* PROBLEM STATEMENT
Repeat the data exactly. Pictures stay out.

-- EXERCISE DATA follows --

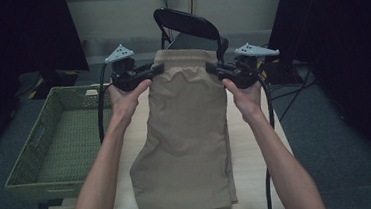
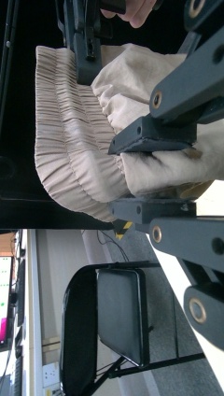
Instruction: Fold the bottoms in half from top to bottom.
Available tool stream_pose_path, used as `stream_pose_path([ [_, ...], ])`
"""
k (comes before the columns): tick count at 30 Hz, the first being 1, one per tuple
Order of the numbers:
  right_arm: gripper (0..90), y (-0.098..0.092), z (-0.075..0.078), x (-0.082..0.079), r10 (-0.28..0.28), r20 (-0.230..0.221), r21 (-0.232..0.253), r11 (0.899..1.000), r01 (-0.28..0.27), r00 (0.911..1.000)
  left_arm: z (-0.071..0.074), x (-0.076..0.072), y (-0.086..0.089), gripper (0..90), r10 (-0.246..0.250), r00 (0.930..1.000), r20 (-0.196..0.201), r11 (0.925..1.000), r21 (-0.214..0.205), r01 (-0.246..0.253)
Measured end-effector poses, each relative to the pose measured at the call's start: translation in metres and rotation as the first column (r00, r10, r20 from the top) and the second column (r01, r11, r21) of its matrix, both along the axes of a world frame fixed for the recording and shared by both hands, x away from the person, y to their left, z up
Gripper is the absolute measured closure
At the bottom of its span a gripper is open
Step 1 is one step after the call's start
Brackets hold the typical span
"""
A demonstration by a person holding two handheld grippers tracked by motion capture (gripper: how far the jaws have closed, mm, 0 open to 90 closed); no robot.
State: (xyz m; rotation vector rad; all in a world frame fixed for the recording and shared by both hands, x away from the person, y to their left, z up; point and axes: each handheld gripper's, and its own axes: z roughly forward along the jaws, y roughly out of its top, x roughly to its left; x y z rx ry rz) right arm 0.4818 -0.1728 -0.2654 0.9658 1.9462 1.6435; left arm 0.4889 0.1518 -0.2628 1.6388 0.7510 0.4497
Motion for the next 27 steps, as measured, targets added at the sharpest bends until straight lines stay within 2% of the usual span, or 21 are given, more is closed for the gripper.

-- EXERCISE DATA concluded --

* PROBLEM SOLUTION
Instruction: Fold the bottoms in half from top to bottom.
Available tool stream_pose_path, used as `stream_pose_path([ [_, ...], ])`
"""
k (comes before the columns): tick count at 30 Hz, the first being 1, one per tuple
Order of the numbers:
  right_arm: gripper (0..90), y (-0.098..0.092), z (-0.075..0.078), x (-0.082..0.079), r10 (-0.28..0.28), r20 (-0.230..0.221), r21 (-0.232..0.253), r11 (0.899..1.000), r01 (-0.28..0.27), r00 (0.911..1.000)
  left_arm: z (-0.071..0.074), x (-0.076..0.072), y (-0.086..0.089), gripper (0..90), r10 (-0.246..0.250), r00 (0.930..1.000), r20 (-0.196..0.201), r11 (0.925..1.000), r21 (-0.214..0.205), r01 (-0.246..0.253)
Measured end-effector poses, each relative to the pose measured at the call's start: translation in metres and rotation as the first column (r00, r10, r20 from the top) and the second column (r01, r11, r21) of its matrix, both along the axes of a world frame fixed for the recording and shared by both hands, x away from the person, y to their left, z up
Gripper is the absolute measured closure
At the bottom of its span a gripper is open
Step 1 is one step after the call's start
Brackets hold the typical span
"""
A demonstration by a person holding two handheld grippers tracked by motion capture (gripper: how far the jaws have closed, mm, 0 open to 90 closed); no robot.
State: (xyz m; rotation vector rad; all in a world frame fixed for the recording and shared by both hands, x away from the person, y to their left, z up; point and axes: each handheld gripper's, and its own axes: z roughly forward along the jaws, y roughly out of its top, x roughly to its left; x y z rx ry rz) right arm 0.4818 -0.1728 -0.2654 0.9658 1.9462 1.6435; left arm 0.4889 0.1518 -0.2628 1.6388 0.7510 0.4497
Motion for the next 27 steps, as measured, targets added at the sharpest bends until straight lines stay within 2% of the usual span, or 21 are given, more is closed for the gripper.

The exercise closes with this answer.